|Novelli, V. m.|
|Locali, E. c.|
|Machado, M. a.|
Submitted to: Experimental and Applied Acarology
Publication Type: Peer reviewed journal
Publication Acceptance Date: 1/1/2007
Publication Date: 5/7/2007
Citation: Novelli, V., Freitas-Astua, J., Arrivabem, F., Locali, E., Hilf, M.E., Gottwald, T.R., Machado, M. 2007. Influence of the storage period and number of individuals on the detection of false spider mite endosymbionts. Experimental and Applied Acarology. 42:17-21. Interpretive Summary: In Brazil, Brevipalpus mites are vectors of citrus leprosis virus, which causes leprosis disease of citrus. This disease costs $60 million annually in Brazil for pesticides used to control the mite to stop the spread of leprosis. These mites are present in US citrus growing areas but leprosis disease is not. Endosymbiont bacteria, which live in the tissues of many insects have been found in Brevipalpus mites. These bacteria can affect the behavior of the mites and might influence how the mites spread leprosis disease. Studying the bacteria in these mites requires collection and proper storage of the mites. The work described in this paper shows that storage of mites at -20ºC keeps the mites and bacteria in good shape for further research. Mites stored in this manner can be used to study how the bacteria influence the spread of leprosis, and this information can be used to devise control strategies in case leprosis appears in US citrus.

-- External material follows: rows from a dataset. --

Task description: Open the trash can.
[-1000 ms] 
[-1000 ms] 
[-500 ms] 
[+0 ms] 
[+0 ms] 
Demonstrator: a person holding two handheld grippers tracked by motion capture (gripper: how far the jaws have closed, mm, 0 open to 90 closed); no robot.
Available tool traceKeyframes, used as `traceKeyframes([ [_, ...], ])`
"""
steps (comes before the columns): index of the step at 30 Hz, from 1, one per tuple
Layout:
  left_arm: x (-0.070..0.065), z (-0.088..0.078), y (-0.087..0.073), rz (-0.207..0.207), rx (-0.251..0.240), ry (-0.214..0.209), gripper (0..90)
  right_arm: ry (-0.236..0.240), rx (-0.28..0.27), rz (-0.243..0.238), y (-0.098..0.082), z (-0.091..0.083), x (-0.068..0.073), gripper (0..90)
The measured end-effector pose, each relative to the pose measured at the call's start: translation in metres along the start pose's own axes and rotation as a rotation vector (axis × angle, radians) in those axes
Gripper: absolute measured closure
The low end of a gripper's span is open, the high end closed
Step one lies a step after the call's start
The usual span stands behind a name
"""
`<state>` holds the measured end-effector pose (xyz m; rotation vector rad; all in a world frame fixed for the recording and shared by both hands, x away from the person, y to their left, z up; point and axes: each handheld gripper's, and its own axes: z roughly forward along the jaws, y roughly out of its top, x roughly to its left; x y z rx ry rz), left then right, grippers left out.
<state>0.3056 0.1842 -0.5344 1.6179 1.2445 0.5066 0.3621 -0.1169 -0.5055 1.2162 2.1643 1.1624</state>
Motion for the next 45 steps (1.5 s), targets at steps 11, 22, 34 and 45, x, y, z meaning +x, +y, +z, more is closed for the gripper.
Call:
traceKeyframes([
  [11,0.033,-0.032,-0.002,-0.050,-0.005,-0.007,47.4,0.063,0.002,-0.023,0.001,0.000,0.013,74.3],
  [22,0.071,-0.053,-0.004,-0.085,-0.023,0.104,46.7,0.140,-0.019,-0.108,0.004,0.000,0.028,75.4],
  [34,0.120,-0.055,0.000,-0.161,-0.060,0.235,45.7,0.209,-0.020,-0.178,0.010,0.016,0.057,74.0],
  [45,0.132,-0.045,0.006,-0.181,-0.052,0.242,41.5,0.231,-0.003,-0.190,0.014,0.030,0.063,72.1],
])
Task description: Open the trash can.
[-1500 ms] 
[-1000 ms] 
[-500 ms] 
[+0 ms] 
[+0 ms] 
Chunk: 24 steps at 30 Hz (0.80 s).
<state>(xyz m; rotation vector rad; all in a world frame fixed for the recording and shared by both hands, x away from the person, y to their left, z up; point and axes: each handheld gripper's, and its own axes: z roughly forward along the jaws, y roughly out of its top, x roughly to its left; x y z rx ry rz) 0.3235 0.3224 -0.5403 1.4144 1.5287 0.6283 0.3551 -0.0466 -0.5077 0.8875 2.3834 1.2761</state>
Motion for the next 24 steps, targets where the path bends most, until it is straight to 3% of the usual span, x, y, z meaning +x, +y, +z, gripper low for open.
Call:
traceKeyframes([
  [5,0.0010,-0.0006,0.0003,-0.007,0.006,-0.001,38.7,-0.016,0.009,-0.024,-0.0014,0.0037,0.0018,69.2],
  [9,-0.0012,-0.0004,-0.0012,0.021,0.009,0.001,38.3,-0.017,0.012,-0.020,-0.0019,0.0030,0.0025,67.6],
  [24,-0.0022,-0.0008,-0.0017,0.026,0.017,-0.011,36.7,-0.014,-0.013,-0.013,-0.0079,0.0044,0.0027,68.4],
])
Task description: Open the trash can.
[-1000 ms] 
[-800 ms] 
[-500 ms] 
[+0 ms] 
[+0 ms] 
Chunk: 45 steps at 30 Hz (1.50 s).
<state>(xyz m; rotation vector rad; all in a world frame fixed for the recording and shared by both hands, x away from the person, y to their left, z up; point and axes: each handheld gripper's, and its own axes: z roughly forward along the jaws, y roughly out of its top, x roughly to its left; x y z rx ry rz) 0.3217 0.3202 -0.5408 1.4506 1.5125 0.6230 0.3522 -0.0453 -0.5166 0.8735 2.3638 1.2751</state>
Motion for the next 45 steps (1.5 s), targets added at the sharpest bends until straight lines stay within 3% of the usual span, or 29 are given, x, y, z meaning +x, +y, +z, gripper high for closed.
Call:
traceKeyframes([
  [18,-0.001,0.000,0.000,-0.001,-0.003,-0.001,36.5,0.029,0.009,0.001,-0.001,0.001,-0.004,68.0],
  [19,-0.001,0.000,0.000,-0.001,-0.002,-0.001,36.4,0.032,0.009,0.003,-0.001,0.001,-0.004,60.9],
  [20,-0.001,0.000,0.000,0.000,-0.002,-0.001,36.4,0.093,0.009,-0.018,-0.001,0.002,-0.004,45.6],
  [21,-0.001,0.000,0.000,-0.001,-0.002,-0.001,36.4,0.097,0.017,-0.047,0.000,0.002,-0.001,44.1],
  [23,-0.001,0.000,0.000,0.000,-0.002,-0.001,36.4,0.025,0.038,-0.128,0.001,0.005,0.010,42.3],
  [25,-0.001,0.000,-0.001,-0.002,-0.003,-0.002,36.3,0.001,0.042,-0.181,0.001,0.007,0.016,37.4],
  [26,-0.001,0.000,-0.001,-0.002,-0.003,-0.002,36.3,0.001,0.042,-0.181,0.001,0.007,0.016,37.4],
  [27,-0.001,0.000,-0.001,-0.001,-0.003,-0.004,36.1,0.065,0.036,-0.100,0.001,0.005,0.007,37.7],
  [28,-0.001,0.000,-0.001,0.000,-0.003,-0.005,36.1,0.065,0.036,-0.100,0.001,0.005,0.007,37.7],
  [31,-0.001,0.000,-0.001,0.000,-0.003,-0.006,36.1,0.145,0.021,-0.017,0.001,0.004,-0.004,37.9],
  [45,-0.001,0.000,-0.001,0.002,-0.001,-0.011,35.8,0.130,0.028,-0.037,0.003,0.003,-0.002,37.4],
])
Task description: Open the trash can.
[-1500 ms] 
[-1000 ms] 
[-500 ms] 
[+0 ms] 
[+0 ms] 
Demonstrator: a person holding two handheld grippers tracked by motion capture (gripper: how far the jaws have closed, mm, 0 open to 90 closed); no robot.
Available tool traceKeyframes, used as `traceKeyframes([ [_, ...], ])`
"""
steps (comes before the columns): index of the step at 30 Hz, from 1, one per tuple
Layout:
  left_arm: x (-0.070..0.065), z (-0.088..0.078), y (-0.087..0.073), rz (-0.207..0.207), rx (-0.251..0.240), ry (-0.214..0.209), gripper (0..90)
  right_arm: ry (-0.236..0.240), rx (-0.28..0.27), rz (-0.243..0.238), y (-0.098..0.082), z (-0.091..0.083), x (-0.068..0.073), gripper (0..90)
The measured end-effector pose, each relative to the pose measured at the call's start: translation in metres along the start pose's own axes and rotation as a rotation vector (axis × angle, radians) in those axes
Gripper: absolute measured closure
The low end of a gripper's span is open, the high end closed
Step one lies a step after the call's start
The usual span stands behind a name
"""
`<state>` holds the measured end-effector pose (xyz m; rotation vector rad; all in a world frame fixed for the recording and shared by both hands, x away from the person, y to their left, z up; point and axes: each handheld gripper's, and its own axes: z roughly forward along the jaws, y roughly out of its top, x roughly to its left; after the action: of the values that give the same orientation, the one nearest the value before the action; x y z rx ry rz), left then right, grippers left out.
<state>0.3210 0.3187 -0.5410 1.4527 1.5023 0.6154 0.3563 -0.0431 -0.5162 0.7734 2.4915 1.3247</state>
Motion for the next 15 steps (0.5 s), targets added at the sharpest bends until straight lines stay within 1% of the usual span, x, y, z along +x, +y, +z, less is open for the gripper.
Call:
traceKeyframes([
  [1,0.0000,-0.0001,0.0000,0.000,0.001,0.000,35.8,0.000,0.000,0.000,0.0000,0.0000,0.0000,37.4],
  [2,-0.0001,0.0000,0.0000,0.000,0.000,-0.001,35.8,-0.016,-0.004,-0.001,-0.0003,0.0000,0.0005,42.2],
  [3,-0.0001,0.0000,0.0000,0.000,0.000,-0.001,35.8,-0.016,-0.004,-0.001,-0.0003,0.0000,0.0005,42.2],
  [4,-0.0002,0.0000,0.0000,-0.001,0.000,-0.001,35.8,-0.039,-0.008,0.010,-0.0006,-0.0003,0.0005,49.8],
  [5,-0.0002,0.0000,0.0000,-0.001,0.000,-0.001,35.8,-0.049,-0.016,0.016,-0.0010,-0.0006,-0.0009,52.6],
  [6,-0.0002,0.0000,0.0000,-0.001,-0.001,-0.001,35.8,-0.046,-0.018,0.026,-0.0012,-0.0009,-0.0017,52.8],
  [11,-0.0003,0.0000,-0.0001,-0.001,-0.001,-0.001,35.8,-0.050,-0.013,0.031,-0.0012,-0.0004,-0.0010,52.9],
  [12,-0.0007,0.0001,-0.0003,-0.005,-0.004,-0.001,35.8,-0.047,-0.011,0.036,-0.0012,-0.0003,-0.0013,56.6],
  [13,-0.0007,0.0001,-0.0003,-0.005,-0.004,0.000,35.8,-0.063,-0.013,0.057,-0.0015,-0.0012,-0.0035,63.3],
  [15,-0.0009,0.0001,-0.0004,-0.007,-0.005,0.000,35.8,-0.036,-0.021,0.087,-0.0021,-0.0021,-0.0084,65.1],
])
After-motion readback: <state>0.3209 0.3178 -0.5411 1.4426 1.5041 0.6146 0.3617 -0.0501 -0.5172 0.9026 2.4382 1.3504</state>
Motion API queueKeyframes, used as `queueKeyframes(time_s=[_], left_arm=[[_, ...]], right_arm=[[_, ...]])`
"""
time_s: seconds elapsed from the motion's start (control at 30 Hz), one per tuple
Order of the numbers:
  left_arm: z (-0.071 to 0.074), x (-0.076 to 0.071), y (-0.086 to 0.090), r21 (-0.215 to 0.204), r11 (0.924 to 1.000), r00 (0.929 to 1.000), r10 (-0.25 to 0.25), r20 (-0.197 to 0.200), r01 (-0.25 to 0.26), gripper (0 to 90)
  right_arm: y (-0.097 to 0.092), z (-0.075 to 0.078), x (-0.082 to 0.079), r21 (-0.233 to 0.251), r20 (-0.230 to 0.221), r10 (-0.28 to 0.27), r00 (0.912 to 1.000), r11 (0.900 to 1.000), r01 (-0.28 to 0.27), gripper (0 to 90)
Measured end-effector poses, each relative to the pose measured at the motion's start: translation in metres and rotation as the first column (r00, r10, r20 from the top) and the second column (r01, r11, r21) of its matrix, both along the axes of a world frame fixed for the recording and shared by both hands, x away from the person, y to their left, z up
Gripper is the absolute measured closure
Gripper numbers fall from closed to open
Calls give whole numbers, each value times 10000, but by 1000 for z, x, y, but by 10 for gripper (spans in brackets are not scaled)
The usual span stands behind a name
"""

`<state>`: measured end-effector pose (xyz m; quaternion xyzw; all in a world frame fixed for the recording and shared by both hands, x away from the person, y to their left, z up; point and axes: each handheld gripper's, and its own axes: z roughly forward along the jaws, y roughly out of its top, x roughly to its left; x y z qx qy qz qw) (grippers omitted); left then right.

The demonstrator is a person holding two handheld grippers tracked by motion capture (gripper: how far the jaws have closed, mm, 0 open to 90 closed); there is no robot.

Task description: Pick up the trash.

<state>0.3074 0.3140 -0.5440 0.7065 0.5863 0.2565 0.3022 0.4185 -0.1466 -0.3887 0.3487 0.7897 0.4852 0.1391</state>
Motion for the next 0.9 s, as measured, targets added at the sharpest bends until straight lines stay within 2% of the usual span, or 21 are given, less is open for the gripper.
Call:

Technical Abstract: Brevipalpus mites are vectors of citrus leprosis virus (CiLV), which causes citrus leprosis disease. Leprosis is considered the most serious virus disease of citrus in Brazil. Brevipalpus mites are present in US citrus production areas, but leprosis disease is not yet established. Bacterial endosymbionts have been identified from Brevipalpus mites and might influence the mite’s acquisition and transmission of citrus leprosis virus. Storage of mites at -20ºC was identified as a good method of preserving endosymbiont DNA for analysis and three adult mites stored at -20ºC were sufficient for detection of the endosymbiont DNA. Identification of these critical experimental parameters will help identify the endosymbiont role in virus acquisition and transmission.